С тех пор она проводила долгие часы, дни в этом безмолвном, глубинном диалоге. Она училась понимать настроение топи, ее характер. Иногда оно было сонным, ленивым, сытым после дождя, и тогда все звуки были плавными, тягучими, гулкими. Иногда — настороженным, холодным, готовым к обороне, и тогда в общий гул вплетались резкие, щелкающие, предостерегающие нотки, будто ломались под невидимой тяжестью ветки. А порой, чаще по ночам, особенно в безлунные, болото становилось хищным, голодным, и его голос превращался в низкий, ворчащий, похожий на рычание гул, полный темных, первобытных обещаний и неутоленной жажды.
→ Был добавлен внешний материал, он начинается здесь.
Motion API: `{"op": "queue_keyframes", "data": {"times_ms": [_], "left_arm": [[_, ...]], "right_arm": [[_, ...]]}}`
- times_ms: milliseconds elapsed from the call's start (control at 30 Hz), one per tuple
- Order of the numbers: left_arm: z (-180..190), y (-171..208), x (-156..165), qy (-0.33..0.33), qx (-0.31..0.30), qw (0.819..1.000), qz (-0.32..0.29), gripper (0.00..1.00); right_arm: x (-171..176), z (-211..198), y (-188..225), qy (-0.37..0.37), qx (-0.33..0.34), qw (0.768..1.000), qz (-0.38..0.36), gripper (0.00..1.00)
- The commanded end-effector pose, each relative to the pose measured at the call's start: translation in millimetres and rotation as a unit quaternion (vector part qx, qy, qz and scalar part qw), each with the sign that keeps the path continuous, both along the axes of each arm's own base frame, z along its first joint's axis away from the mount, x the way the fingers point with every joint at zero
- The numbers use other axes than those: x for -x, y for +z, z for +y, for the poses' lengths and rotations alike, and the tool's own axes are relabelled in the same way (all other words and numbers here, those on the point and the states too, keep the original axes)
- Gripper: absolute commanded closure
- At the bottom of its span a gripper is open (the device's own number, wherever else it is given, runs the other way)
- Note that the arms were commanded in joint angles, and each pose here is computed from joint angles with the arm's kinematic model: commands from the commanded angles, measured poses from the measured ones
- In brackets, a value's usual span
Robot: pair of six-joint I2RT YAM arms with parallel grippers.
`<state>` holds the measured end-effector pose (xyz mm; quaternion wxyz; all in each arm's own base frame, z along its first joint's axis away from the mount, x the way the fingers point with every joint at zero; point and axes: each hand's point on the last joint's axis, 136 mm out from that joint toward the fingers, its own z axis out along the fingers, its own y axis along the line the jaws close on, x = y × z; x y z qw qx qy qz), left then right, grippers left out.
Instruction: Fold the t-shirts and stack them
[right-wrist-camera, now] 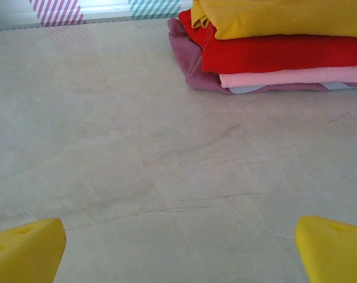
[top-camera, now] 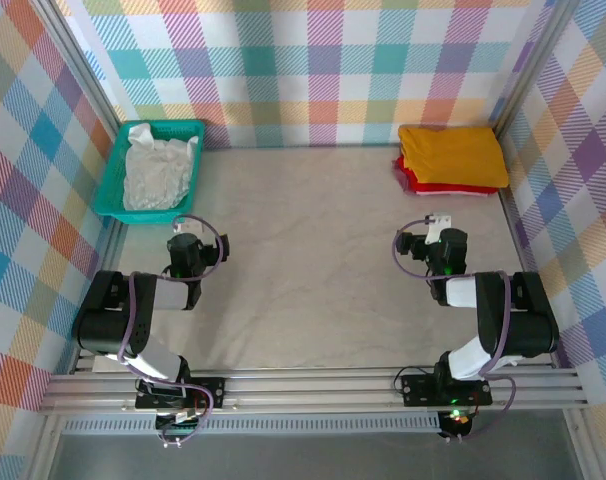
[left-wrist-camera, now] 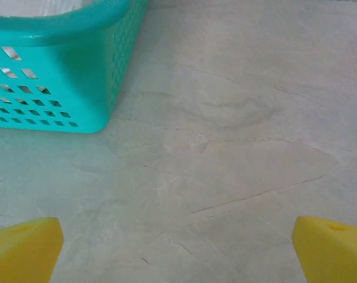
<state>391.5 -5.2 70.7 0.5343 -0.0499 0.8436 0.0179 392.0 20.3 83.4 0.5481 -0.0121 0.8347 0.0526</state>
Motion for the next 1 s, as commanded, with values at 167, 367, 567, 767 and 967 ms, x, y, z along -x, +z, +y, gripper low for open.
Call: {"op": "queue_keyframes", "data": {"times_ms": [167,367,567,767,967], "left_arm": [[1.0,9.4,-5.8,0.002,0.007,1.000,-0.016,0.00],[0.7,9.6,-6.3,0.000,0.008,1.000,-0.016,0.00],[0.9,9.0,-6.0,0.000,0.010,1.000,-0.015,0.00],[-11.5,62.1,3.1,-0.013,-0.019,0.999,-0.034,0.00],[-2.9,196.6,18.9,0.030,0.051,0.991,-0.121,0.02]], "right_arm": [[-6.3,-0.6,8.6,-0.001,-0.003,1.000,-0.016,0.00],[-6.2,-0.4,8.8,-0.001,-0.003,1.000,-0.016,0.00],[-6.5,-0.8,8.5,0.000,-0.005,1.000,-0.015,0.00],[5.8,-24.4,65.0,-0.090,-0.023,0.995,0.017,0.00],[14.5,20.1,172.1,0.000,-0.210,0.976,-0.059,0.01]]}}
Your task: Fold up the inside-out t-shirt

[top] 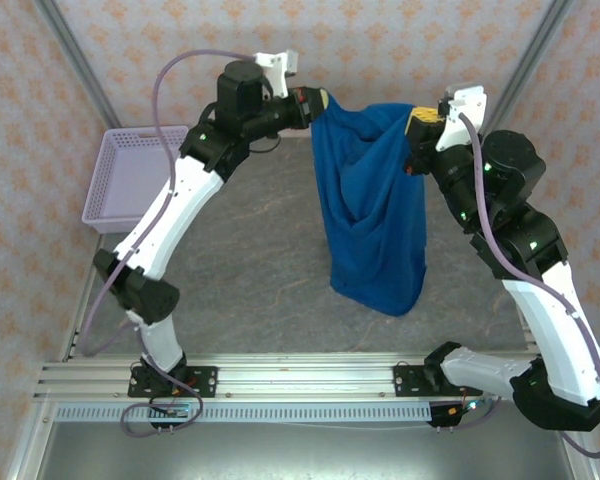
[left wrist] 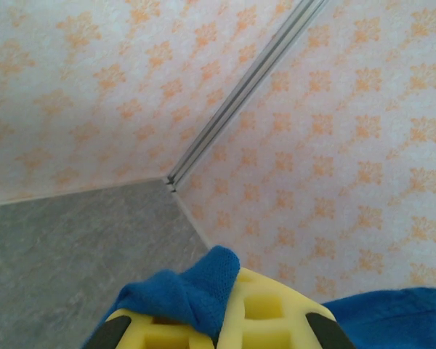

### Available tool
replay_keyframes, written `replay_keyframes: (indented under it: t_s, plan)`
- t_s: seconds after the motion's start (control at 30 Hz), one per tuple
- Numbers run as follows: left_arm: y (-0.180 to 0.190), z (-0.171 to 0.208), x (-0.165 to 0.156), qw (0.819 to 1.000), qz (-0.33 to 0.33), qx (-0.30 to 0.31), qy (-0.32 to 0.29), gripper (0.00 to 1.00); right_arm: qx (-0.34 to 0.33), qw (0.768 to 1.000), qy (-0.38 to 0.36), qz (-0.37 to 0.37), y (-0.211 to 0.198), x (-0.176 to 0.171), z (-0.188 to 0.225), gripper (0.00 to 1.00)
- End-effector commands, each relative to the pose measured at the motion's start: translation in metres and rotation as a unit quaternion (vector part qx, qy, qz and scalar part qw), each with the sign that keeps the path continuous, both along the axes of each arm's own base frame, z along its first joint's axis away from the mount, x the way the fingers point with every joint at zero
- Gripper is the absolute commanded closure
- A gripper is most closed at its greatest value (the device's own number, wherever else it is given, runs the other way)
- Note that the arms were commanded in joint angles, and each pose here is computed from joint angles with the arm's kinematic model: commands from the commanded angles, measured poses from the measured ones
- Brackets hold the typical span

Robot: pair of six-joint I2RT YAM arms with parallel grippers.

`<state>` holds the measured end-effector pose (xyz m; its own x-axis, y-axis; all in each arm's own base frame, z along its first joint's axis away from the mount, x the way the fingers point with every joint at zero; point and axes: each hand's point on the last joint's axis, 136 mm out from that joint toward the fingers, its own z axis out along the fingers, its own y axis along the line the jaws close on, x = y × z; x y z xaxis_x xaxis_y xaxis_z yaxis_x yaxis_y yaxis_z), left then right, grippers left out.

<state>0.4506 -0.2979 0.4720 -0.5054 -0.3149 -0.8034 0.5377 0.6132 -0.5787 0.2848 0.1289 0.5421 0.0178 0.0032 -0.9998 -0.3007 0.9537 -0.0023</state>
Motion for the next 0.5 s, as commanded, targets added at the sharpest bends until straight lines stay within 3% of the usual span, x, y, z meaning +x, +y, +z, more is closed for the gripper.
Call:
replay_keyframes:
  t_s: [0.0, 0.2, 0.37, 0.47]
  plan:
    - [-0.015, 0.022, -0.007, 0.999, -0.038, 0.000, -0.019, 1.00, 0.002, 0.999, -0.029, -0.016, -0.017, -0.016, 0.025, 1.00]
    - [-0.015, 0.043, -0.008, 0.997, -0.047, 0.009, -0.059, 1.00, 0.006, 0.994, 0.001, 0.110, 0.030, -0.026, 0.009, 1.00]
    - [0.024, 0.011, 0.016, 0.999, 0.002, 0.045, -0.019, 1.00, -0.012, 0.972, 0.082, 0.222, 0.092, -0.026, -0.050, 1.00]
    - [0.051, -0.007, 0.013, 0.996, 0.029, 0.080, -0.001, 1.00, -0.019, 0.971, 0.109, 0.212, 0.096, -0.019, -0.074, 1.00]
Однажды, в порыве дерзкого любопытства, она попыталась проникнуть сознанием еще глубже — туда, где заканчивались простые звуки и начиналось нечто большее, сама суть. И она ощутила это. Бесчисленные, тонкие, как паутина, но невероятно прочные нити, тянущиеся от нее, от ее сердца, к каждому стеблю осоки, к каждому узловатому корню ольхи, к каждой капле ржавой воды в самой дальней луже. И по этим нитям текла не только информация, но и сама жизнь болота — медленная, упрямая, неумолимая, как течение подземных вод. Она почувствовала, как по этим невидимым каналам к ней поднимается, вливается в нее сила — та самая, что позволила ей когда-то остановить заступ Митьки. Сила самой земли, концентрированная, темная и направляемая объединенной волей Болотника. И ее собственной, крепнущей волей тоже.
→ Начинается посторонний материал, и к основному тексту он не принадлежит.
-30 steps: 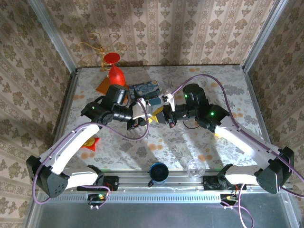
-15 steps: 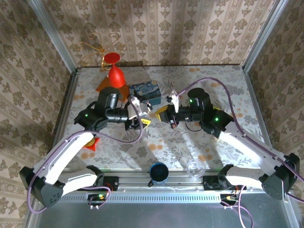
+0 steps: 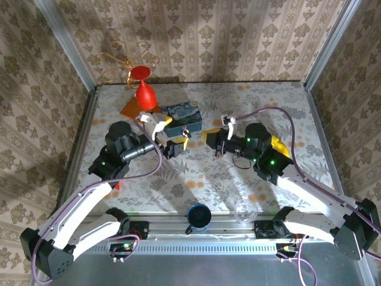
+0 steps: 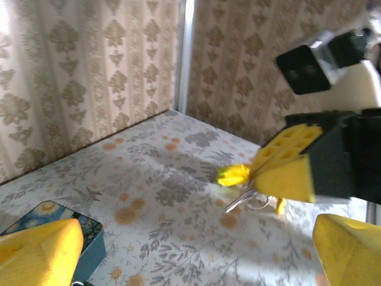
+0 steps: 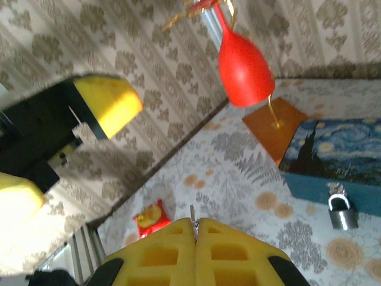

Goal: Unlock the padlock with the key

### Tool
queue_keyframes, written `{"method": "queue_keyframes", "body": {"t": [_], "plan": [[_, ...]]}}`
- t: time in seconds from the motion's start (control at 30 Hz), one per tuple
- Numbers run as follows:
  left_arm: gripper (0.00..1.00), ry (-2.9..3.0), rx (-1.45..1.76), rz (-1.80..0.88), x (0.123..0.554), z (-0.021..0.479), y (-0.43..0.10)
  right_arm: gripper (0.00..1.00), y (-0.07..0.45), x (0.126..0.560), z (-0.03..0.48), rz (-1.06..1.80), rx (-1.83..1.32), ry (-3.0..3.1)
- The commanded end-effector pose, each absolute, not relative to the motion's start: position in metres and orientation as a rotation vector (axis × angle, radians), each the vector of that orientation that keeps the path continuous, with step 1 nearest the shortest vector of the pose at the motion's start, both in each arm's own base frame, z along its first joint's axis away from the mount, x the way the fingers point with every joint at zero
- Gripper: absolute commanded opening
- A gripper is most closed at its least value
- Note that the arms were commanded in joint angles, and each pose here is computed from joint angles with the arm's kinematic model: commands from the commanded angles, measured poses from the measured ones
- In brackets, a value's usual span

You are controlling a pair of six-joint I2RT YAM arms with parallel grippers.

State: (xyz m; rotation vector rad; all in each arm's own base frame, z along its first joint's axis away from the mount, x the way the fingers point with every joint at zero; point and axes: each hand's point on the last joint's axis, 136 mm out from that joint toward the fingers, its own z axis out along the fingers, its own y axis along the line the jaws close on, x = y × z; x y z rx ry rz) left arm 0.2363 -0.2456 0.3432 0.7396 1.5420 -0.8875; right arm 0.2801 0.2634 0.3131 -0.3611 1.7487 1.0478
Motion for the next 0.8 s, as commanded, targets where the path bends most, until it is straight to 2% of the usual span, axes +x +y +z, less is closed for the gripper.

Она училась не только слушать и принимать, но и отдавать приказы, просьбы, желания. Сначала это были простейшие, почти детские вещи. Она мысленно просила ветер, гуляющий над кочками, донести до нее запах цветущего, одуряющего багульника — и через несколько минут едкий, дурманящий, сладковато-горький аромат достигал ее ноздрей, кружа голову. Она концентрировалась на луже у своего крыльца, представляя, как ее поверхность покрывается густой, бархатистой ряской — и на следующее утро лужа была изумрудно-зеленой, будто так было испокон веков.
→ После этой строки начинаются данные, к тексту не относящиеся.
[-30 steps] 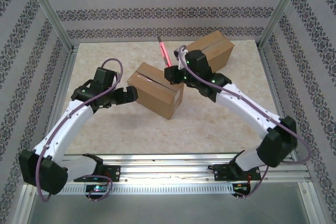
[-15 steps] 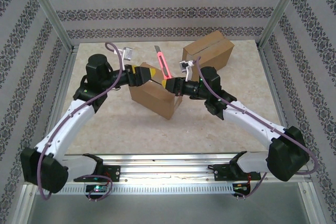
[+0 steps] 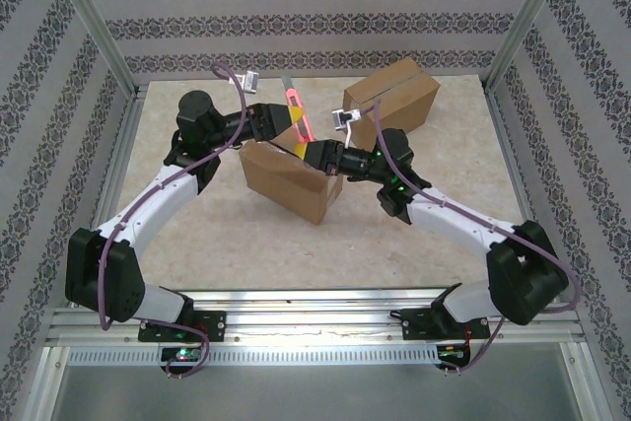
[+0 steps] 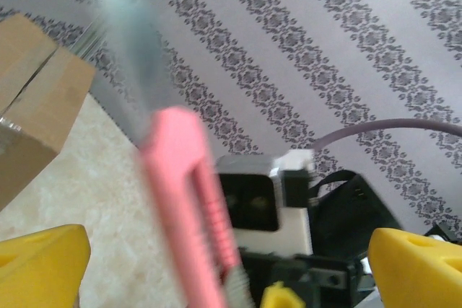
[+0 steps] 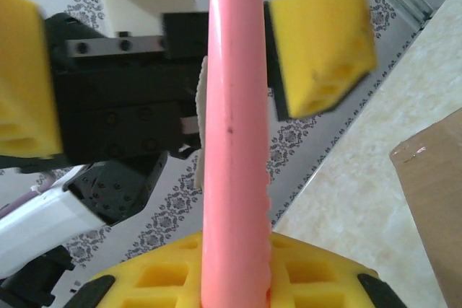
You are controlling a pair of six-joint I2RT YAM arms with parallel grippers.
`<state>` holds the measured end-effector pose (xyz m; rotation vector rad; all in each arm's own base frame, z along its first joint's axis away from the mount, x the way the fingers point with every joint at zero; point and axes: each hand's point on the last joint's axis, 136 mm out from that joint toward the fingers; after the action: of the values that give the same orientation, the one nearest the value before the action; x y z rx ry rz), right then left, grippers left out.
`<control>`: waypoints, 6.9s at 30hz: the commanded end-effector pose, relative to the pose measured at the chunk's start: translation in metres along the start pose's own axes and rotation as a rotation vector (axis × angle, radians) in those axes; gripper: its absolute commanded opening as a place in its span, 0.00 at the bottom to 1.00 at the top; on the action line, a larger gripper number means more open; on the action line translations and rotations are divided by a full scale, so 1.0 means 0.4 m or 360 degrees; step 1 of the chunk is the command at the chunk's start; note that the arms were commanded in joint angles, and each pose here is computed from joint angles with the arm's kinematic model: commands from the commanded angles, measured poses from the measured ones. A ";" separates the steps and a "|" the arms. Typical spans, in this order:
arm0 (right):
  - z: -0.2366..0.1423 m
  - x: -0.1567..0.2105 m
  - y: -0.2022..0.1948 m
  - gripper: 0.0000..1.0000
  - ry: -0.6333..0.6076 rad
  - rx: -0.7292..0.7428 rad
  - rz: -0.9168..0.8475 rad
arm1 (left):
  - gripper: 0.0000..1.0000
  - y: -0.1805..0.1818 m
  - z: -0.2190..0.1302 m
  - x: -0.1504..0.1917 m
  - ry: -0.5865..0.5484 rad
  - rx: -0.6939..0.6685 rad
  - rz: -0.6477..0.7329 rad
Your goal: Unpack the express box
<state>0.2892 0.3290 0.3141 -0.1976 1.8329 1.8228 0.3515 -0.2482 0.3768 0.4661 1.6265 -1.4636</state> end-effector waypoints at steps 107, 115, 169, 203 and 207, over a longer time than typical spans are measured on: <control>0.026 -0.042 0.065 0.00 -0.0315 -0.0206 0.0005 | 0.00 -0.019 -0.030 0.020 -0.0132 -0.0074 -0.0264; 0.004 -0.050 0.065 0.00 -0.0377 -0.0154 -0.0009 | 0.85 -0.014 -0.038 0.018 -0.0101 -0.0132 -0.0209; -0.198 0.008 -0.404 0.00 -0.0638 0.1266 -0.0131 | 1.00 0.565 -0.166 0.221 0.0408 -0.1193 -0.0173; -0.180 -0.007 -0.392 0.00 -0.0580 0.1172 -0.0102 | 0.94 0.617 -0.223 0.421 0.0620 -0.1485 -0.0041; -0.213 0.001 -0.339 0.00 -0.0536 0.1120 -0.0121 | 0.93 0.621 -0.230 0.441 0.0654 -0.1492 -0.0065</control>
<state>0.3403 0.2353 0.1622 0.3667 2.0847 0.9157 0.4495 -0.1492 0.1595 0.1671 2.1623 -0.5110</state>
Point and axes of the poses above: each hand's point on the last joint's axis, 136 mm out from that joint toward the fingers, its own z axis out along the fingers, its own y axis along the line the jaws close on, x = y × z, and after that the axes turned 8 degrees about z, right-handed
Постепенно, набираясь смелости, она перешла к более сложным, тонким задачам. Она попробовала мысленно, силой воображения, провести пальцем по поверхности воды в деревянном ведре — и на темной воде возникла мелкая рябь, сложившаяся в ровную, закрученную спираль. Она смотрела на муху, назойливо бившуюся о мутный бычий пузырь в оконце, и просто желала, чтобы паутина в темном углу под потолком стала чуть липче, клейче — и через мгновение насекомое намертво приклеилось к тонким, сверкающим нитям, беспомощно забившись. Эти маленькие, но такие важные победы наполняли ее странным, холодным, щекочущим душу восторгом. Она была прилежной, жадной до знаний ученицей, постигающей азы великой, природной магии, которая была не набором заклинаний из бабушкиных сказок, а умением договариваться с миром, становиться его неотъемлемой, мыслящей частью.

Ее власть, ее понимание росли с каждым днем, и вместе с ними, как корни дерева, крепла и глубже уходила в землю ее связь с Дарителем этой власти — с Болотником.